WHAT THE TASK ASKS:
Locate, in the data below, the line that contains "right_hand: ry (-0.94" and the line that contains "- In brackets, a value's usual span"; reproduce exactly those two lines and every line between them, nothing more.

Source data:
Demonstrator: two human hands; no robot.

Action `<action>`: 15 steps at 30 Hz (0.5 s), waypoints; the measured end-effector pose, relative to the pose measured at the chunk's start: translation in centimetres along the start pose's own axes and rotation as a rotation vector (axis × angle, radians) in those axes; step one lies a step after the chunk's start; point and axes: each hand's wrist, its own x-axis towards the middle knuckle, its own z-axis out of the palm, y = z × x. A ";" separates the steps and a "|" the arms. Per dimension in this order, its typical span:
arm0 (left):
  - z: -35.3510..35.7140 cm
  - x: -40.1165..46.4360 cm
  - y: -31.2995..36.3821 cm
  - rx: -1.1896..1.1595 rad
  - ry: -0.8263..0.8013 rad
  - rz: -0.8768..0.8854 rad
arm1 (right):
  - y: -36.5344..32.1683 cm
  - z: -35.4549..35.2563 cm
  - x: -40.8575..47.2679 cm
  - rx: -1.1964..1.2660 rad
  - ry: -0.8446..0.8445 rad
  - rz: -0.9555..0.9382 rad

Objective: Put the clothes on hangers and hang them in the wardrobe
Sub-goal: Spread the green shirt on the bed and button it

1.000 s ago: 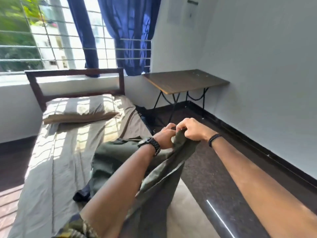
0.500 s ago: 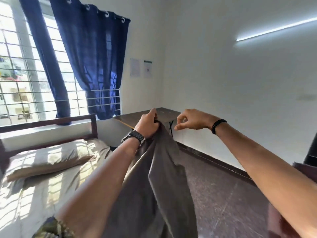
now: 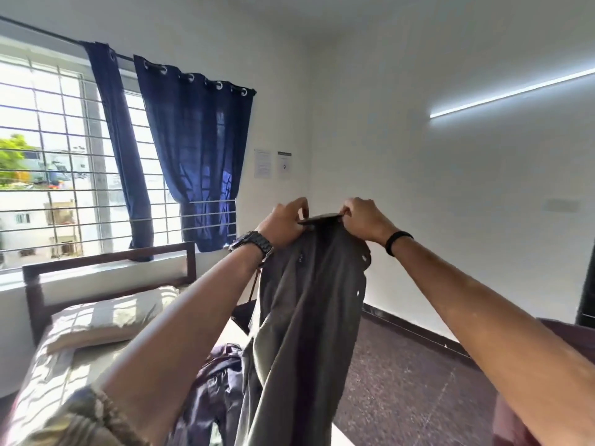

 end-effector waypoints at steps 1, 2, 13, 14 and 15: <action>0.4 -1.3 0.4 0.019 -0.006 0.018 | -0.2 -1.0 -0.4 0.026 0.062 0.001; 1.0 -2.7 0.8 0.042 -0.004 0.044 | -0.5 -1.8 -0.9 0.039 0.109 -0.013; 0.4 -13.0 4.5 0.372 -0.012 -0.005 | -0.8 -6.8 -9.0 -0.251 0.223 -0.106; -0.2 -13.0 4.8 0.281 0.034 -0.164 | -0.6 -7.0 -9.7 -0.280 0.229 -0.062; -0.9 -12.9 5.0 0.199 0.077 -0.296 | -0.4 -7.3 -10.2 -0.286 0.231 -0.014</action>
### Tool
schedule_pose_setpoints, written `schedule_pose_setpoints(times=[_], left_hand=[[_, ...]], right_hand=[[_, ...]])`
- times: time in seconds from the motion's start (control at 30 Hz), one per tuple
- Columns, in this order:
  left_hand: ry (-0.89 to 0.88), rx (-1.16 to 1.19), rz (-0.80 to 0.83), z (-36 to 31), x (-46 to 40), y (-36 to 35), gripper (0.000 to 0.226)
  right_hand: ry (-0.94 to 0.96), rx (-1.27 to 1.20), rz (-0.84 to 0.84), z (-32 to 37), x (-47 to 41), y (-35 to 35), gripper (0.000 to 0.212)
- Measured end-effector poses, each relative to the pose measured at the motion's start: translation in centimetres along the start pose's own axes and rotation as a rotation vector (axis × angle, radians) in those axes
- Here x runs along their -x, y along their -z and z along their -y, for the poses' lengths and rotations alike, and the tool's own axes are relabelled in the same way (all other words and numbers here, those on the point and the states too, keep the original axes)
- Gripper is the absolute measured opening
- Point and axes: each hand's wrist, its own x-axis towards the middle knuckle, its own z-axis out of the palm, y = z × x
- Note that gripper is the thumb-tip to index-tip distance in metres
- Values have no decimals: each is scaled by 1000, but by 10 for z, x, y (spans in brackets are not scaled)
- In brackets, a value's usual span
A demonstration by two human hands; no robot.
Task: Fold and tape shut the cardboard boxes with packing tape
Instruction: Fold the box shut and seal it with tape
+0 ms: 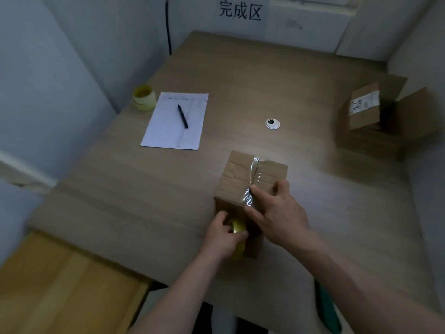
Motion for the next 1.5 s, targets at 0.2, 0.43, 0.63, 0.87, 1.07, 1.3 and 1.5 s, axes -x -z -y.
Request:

RESPONSE AREA:
  right_hand: ry (-0.94 to 0.96), rx (-1.27 to 1.20), rz (-0.84 to 0.84), z (-32 to 37), x (-47 to 41), y (-35 to 35), gripper (0.000 to 0.212)
- Measured end-effector poses, each relative to the pose measured at the motion's start: translation in centimetres along the start pose's own axes and rotation as a rotation vector (axis × angle, radians) in those axes
- Here x runs along their -x, y along their -z and z along their -y, for the poses' lengths and rotations alike, and the tool's own axes are relabelled in the same way (all other words and numbers here, those on the point and the states too, keep the original axes)
- Gripper is the absolute measured opening
- Point and axes: each hand's wrist, its own x-axis towards the middle knuckle, its own z-axis out of the palm, y = z × x
- Note that gripper is the thumb-tip to index-tip distance in metres
- Values have no decimals: each is scaled by 1000, but by 10 for z, x, y (spans in brackets are not scaled)
- In brackets, a value's usual span

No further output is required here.